### Work task
Only the number is wanted: how many lines in the material below contain "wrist".

### Data extract
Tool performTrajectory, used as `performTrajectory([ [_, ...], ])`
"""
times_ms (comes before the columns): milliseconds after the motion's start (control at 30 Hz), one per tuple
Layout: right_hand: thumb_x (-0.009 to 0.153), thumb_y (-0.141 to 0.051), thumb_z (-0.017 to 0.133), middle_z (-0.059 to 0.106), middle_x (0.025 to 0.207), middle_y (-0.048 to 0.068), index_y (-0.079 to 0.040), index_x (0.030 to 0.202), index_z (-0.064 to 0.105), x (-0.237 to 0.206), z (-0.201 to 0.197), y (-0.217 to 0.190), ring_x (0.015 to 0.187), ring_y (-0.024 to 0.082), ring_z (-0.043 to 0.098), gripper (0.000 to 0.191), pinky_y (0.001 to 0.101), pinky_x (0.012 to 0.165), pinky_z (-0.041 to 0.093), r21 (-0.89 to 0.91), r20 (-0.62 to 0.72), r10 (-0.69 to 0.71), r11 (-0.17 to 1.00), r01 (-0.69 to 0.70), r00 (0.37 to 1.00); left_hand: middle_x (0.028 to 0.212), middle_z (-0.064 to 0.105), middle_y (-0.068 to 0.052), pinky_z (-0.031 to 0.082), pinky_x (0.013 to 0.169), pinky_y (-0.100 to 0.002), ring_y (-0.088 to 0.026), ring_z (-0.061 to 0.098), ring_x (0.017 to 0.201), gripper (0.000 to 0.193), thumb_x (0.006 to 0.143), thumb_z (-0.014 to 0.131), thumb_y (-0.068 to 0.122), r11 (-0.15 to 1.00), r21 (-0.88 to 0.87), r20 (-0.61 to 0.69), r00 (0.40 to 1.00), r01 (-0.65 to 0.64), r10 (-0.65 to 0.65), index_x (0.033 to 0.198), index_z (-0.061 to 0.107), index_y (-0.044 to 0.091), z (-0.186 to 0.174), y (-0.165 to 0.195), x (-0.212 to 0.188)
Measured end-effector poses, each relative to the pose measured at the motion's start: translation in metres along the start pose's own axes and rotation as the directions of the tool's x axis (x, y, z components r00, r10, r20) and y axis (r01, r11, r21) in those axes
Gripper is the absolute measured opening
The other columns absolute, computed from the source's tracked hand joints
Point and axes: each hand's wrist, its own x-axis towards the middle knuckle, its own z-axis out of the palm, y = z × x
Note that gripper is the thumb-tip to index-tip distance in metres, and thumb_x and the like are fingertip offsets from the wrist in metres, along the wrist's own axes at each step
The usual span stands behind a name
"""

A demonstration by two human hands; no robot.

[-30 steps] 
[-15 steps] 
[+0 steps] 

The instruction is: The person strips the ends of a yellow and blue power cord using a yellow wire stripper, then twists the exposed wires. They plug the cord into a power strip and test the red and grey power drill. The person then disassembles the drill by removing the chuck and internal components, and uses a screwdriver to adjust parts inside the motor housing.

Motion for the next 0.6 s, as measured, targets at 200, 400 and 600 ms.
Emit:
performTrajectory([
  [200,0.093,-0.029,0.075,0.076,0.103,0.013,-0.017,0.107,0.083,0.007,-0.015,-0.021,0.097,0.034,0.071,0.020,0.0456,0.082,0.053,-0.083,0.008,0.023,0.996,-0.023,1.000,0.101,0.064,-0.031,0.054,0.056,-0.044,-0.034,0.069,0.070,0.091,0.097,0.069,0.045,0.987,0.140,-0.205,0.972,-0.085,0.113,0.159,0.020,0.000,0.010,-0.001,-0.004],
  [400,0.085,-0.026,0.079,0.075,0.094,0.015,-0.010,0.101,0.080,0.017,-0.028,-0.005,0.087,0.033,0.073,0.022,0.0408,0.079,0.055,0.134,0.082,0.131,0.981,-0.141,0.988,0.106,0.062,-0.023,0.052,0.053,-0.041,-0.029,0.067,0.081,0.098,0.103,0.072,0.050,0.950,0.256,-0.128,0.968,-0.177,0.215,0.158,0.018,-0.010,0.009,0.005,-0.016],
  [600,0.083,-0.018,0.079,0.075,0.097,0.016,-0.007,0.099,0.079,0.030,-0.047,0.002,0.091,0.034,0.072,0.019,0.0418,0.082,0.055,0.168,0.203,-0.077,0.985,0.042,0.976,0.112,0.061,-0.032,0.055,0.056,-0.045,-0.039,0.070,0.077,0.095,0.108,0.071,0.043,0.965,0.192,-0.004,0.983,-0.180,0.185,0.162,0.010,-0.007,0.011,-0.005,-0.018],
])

### Task solution
2